:: Work task ::
Track down every line below that holds "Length" and copy it.

:: Data extracts ::

—————

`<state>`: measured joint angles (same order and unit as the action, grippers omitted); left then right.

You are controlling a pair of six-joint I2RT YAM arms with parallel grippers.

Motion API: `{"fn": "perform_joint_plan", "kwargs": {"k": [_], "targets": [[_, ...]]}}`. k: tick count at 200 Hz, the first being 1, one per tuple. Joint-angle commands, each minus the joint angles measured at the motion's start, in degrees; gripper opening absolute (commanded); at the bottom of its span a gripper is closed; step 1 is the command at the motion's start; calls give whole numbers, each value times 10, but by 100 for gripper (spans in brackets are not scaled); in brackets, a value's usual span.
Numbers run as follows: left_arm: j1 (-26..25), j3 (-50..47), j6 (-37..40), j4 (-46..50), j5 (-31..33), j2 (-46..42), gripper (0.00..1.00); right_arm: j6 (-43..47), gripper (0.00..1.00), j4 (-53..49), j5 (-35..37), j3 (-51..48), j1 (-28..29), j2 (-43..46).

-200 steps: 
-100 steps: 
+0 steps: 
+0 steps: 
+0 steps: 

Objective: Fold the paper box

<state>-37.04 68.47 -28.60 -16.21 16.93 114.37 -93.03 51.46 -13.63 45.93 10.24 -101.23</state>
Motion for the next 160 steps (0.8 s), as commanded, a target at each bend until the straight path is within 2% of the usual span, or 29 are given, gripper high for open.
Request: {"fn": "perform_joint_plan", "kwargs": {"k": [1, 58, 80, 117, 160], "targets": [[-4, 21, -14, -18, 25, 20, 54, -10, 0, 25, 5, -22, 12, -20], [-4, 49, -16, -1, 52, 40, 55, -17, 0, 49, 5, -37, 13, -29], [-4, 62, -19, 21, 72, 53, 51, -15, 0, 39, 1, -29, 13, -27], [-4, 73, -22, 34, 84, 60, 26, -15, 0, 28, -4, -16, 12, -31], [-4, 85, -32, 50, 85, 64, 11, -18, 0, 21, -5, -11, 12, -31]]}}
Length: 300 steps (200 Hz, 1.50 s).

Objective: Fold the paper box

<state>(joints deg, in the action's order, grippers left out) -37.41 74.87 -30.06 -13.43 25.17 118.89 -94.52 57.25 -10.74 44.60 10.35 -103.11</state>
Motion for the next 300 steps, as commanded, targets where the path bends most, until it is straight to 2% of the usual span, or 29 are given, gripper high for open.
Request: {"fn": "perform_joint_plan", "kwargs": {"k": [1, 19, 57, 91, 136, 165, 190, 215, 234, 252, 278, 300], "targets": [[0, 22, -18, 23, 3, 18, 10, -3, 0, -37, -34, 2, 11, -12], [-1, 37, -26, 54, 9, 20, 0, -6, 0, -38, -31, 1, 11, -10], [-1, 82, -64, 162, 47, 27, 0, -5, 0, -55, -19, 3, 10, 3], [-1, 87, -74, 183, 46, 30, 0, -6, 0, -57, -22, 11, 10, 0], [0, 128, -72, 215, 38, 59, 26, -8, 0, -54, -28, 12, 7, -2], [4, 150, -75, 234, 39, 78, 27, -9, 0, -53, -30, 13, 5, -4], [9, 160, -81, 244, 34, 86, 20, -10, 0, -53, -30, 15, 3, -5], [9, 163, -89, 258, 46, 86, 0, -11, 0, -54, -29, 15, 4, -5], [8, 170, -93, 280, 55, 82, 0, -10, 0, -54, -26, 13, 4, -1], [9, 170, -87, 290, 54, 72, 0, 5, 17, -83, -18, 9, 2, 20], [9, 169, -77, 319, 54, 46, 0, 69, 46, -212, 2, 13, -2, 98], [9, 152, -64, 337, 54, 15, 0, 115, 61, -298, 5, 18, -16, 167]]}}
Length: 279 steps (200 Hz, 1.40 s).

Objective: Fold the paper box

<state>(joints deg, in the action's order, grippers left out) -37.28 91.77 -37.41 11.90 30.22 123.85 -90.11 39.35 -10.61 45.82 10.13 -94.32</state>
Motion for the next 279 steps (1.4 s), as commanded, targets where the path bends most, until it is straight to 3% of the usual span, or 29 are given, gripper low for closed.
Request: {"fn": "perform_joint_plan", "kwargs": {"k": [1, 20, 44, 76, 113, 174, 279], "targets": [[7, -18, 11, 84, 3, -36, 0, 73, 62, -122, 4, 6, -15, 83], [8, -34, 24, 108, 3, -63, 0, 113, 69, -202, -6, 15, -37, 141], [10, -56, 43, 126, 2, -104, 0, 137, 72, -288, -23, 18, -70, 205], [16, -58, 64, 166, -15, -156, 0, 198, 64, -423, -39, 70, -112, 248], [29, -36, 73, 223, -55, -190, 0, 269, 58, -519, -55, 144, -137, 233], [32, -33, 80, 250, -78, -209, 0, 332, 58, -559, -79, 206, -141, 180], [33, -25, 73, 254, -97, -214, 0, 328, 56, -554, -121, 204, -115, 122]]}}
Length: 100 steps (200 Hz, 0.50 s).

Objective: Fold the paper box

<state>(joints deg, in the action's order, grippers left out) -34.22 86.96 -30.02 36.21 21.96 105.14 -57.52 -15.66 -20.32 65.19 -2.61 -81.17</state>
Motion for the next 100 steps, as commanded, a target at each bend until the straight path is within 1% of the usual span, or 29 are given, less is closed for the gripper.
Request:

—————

:: Answer box ::
Length: 300 steps (200 Hz, 1.50 s).
Length: 279 steps (200 Hz, 1.40 s).
Length: 100 steps (200 Hz, 0.50 s).

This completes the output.